*The task:* Every line between the top of the data below and the line with "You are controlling", both ends included, must be retyped exactly.

=== Data below ===

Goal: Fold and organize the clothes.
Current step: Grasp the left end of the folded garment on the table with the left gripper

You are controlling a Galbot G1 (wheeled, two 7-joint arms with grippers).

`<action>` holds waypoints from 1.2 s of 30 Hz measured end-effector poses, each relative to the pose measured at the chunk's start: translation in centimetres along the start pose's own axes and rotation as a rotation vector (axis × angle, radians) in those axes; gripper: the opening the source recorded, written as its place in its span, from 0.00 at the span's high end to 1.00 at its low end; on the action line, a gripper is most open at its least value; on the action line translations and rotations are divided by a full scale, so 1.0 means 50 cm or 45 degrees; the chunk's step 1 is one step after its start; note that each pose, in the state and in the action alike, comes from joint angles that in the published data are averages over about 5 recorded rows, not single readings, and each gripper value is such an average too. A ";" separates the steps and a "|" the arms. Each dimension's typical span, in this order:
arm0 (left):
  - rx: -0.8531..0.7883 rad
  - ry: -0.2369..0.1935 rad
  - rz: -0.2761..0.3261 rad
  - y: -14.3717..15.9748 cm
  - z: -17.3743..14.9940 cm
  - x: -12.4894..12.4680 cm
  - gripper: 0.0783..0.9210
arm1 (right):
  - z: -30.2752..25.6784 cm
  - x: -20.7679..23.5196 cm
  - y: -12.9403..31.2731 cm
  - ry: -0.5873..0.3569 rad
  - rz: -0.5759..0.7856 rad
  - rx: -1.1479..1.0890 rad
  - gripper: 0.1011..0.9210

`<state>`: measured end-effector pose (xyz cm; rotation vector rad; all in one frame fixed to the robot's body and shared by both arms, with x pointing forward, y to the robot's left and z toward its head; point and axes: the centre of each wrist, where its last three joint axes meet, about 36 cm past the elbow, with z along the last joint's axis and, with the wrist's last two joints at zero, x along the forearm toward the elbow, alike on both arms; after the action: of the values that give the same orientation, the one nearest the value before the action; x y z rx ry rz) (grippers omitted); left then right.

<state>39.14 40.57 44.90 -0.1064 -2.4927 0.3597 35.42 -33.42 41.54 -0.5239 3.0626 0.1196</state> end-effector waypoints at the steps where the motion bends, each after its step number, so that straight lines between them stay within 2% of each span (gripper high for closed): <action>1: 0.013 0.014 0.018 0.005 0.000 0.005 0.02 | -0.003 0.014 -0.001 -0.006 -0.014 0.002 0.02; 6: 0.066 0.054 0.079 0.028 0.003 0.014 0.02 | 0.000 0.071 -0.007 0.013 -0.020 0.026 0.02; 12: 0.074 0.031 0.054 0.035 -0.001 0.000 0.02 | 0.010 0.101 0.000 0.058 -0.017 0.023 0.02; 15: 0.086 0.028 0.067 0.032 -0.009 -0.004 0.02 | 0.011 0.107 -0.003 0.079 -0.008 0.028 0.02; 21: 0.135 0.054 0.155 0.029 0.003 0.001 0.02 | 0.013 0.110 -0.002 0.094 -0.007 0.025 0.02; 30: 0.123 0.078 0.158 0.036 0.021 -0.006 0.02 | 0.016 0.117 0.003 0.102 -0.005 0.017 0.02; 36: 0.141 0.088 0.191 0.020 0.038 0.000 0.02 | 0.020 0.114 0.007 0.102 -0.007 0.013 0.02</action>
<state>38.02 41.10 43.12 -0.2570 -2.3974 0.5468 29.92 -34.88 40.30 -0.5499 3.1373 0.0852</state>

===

*Task output:*
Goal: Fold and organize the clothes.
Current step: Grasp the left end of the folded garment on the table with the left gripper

You are controlling a Galbot G1 (wheeled, two 7-joint arms with grippers).

With that, the exercise is finished.